“Parece que as ilusões sobre o milagre da dívida e da consolidação dos últimos anos poderão estar a chegar ao fim”, adverte o anterior chefe do executivo português num texto de 40 páginas inserido no livro “Portugal – Alemanha Convergência e Divergências”, a que a Lusa teve acesso, e que estará em breve nas livrarias.
Pedro Passos Coelho contesta também a ideia “que vem sendo propalada” em Portugal de que a dívida europeia não terá custos para os países periféricos, considerando-a “manifestamente enganadora”.
Apesar de dissertar maioritariamente sobre as políticas europeias, o antigo primeiro-ministro deixa vários recados para Portugal, criticando sobretudo os impostos elevados que considera ser o sustentáculo da consolidação orçamental.
“A carga fiscal indireta elevada que ajuda à ilusão de ter ‘contas certas’ sem políticas restritivas acaba por ser um travão à recuperação quando as crises batem à porta” e “ainda mais em ambientes recessivos”, adverte.
O ex-líder do PSD considera que “os esforços de redução orçamental em países como Portugal continuaram a depender sobretudo do sacrifício do investimento e na concentração da ‘austeridade’ orçamental em torno de uma carga fiscal crescentemente elevada, centrada na tributação indireta”.
“Como o tempo dos juros baixos está a ficar ultrapassado com o ressurgimento da inflação, a política monetária não só não ajudará a pagar os custos de financiamento daqui para a frente, como constituirá uma fonte de pressão para que os governos também imponham políticas mais restritivas para ajudar ao controlo da inflação”, alerta.
O ex-chefe do executivo PSD-CDS insiste que “toda a dívida tem de ser paga, e esta dívida contraída nos mercados internacionais pela Comissão Europeia deverá contar com recursos próprios, que virão dos bolsos dos contribuintes de toda a União, para ser amortizada”.
“Se, por qualquer razão (relacionada por exemplo com a dificuldade de os governos virem a aceitar esses recursos próprios tal como desenhados pela Comissão Europeia, ou dificuldade simplesmente de os parlamentos nacionais os virem a ratificar) esses custos tiverem de recair diretamente sobre os meios a serem garantidos pelos Estados, então ficará claro que, independentemente de serem contribuintes ou beneficiários líquidos dos fundos europeus, serão os países a diretamente a suportar os custos do financiamento, e verificar-se-á mais uma vez a máxima económica de que ‘não há almoços grátis'”, sublinha.
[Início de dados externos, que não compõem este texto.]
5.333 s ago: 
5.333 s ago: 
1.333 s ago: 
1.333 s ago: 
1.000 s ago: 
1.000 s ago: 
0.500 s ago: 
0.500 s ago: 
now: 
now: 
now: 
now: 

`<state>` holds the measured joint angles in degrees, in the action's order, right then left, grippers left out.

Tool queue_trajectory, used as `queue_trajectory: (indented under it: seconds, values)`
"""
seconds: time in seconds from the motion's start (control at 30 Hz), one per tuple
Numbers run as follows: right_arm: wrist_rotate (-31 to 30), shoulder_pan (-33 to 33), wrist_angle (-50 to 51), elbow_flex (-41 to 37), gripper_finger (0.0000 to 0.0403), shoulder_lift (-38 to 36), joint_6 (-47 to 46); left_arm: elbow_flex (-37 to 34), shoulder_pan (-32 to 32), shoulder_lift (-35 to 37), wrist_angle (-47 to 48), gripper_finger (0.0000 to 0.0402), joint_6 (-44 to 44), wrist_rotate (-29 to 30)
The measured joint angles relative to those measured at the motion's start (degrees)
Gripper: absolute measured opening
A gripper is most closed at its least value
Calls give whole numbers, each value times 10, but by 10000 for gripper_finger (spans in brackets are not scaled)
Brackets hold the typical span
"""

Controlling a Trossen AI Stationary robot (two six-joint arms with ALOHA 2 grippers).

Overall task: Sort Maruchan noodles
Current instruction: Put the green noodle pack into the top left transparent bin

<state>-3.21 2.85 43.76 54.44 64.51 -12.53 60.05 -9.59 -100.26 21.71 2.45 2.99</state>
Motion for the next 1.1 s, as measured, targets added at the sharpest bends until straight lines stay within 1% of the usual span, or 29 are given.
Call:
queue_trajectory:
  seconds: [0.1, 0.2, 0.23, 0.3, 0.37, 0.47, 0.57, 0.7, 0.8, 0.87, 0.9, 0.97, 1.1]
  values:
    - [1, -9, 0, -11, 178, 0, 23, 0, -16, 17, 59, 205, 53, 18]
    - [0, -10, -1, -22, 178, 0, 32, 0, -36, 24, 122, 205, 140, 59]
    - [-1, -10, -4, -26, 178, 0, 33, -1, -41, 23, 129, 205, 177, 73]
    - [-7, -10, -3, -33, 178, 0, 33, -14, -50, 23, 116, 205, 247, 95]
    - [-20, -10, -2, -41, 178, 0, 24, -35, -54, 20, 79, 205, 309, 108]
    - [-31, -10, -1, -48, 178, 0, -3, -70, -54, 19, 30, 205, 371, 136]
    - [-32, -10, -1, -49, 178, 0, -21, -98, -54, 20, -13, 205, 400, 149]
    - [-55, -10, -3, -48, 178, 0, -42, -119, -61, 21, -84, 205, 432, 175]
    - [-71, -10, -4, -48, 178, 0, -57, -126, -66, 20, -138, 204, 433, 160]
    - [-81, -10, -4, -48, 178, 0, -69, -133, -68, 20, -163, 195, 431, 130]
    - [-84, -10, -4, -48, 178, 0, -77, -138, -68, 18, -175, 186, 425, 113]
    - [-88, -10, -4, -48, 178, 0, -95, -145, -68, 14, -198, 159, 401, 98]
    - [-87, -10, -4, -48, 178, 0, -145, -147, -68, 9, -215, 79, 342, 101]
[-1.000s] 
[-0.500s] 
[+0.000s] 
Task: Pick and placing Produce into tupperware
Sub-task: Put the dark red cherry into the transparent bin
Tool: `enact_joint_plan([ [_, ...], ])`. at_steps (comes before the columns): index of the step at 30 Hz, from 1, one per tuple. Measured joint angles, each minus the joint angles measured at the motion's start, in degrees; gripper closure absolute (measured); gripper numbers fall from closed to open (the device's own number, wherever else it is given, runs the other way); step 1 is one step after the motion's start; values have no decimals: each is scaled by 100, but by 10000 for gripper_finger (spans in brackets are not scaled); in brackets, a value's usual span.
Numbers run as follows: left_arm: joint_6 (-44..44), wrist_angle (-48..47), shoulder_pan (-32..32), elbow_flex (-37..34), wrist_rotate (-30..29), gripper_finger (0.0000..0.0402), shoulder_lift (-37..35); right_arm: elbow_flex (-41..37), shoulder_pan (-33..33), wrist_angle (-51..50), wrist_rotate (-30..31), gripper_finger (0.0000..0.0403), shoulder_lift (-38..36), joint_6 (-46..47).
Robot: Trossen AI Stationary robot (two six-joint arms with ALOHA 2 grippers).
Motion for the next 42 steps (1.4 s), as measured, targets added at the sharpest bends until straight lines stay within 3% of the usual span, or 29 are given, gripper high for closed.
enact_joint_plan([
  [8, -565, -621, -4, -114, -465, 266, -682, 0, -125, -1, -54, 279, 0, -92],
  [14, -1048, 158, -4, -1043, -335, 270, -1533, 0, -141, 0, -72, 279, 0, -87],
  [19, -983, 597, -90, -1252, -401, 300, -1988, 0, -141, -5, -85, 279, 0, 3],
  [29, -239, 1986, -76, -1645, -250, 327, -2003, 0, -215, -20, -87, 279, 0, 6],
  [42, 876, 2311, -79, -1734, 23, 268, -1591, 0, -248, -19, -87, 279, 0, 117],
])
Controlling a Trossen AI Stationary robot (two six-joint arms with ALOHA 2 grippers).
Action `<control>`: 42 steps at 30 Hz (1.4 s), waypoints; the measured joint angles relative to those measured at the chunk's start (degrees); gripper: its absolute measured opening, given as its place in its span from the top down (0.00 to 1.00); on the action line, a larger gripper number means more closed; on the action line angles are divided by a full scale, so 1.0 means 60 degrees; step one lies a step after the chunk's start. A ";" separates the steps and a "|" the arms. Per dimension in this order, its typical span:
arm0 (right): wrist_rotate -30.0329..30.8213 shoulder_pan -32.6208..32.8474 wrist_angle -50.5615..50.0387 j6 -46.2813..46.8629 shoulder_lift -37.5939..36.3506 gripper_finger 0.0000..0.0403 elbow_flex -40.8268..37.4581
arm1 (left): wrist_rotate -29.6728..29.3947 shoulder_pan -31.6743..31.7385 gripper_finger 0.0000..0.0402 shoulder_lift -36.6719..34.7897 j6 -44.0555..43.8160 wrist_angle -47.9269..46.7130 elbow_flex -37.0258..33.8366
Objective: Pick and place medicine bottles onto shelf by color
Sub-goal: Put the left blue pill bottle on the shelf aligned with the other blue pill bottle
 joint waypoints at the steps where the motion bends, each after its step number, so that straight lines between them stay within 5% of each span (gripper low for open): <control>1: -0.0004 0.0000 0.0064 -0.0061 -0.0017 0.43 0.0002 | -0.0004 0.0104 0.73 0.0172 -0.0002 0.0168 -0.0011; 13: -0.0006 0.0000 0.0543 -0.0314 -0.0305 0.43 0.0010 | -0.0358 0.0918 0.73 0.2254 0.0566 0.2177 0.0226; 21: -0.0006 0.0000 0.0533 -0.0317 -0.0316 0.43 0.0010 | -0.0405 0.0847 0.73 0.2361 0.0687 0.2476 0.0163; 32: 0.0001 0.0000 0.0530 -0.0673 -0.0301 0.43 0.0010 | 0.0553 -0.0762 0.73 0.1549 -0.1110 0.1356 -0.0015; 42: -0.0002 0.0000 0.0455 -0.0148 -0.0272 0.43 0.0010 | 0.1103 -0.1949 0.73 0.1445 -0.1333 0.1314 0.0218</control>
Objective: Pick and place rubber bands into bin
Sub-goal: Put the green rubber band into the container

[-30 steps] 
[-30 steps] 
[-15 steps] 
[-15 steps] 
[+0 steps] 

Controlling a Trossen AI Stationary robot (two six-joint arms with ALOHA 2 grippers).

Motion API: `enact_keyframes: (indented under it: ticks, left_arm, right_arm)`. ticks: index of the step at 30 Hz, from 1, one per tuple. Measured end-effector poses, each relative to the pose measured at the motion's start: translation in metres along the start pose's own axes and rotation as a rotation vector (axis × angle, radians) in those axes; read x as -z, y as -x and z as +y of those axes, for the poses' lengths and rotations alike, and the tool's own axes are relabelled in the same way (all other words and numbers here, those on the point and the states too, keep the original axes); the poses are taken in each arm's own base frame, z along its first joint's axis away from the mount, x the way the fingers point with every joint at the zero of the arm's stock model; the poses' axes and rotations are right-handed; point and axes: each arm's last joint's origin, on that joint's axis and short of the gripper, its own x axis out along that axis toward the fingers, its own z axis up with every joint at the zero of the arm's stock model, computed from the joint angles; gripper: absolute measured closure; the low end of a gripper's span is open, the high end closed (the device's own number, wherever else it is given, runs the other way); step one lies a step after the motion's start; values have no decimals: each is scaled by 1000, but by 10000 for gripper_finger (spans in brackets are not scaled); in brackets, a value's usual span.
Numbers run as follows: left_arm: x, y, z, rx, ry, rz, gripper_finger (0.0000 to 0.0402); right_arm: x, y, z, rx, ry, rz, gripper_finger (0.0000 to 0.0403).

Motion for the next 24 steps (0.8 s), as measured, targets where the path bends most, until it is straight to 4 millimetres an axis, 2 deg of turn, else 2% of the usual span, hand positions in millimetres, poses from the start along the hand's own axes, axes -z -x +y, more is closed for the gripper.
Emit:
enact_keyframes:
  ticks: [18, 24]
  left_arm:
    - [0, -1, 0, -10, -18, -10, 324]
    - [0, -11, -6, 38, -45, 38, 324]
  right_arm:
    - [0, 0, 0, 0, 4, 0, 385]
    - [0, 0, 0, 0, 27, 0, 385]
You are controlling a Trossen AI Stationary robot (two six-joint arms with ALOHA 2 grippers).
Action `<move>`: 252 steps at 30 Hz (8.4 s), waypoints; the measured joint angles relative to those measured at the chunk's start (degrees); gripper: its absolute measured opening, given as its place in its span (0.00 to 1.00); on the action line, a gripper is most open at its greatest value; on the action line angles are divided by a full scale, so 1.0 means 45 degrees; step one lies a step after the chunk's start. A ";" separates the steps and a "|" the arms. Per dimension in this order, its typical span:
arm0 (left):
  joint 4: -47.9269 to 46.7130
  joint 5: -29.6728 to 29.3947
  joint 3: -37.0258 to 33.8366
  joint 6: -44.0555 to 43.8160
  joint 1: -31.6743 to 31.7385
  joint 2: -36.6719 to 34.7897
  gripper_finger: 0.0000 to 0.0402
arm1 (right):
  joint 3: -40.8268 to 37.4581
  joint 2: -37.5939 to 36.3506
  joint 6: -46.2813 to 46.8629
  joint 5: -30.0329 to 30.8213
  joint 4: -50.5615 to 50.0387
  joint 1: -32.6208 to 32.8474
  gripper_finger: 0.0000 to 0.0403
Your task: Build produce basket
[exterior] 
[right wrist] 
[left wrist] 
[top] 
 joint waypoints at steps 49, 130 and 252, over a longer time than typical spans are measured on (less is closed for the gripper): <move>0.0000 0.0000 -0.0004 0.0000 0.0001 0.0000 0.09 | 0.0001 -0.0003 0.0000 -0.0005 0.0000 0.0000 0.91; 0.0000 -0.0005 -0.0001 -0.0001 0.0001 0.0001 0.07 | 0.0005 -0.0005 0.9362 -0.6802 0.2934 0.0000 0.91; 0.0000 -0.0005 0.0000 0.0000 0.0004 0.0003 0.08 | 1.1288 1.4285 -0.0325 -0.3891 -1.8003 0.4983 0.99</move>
Passos volta então a deixar mais um recado para o executivo português: “No caso de Portugal e dos portugueses, portanto, esses fundos serão tudo menos oferecidos (já que sempre serão pagos, direta ou indiretamente) e a ilusão de que, sendo da União, ninguém tem de os pagar ou de que serão os contribuintes dos países excedentários a suportar em exclusivo esse financiamento é tudo menos realista”.
Recordando o período da pandemia em que “foram os Estados mais endividados aqueles que menos despenderam” em medidas de apoio aos setores afetados pela crise”, o ex-primeiro-ministro indica que Portugal esteve “entre os mais condicionados no conjunto da União Monetária”.
“Apesar da retórica mais despreocupada a propósito da dívida durante alguns anos, a verdade é que a memória dos tempos da crise do euro acabou por trazer algum travão na utilização de recursos públicos no apoio à recuperação económica”, escreve.
Passos Coelho aborda também o passado para refutar a ideia de que a austeridade foi desnecessária.
“A ideia de que a crise trouxe uma ‘austeridade’ desnecessária e desumana por imposição dos credores e por falta de determinação dos devedores é outra caricatura demasiado irrealista (tanto no que respeita aos credores propriamente ditos, como relativamente a qualquer dos governos em Portugal — tanto o governo socialista que negociou o pedido de ajuda, quanto o governo que chefiei e que ajustou o memorando recebido e negociado anteriormente”, argumenta.
Quanto à posição da Alemanha nesse período, o ex-líder do executivo português escreve: “Um aliado interessado em ajudar-nos a ultrapassar as dificuldades e a vencer a crise”.
No final do texto e depois de prever o fim das ilusões do “milagre da dívida”, mostra-se expectante quanto a uma inversão de políticas ao nível europeu.
“Veremos em breve se estamos perto de um virar de página no projeto europeu, ou se simplesmente viveremos com o fim das ilusões e prosseguiremos o equilíbrio instável em que nos temos habituado a viver”, conclui.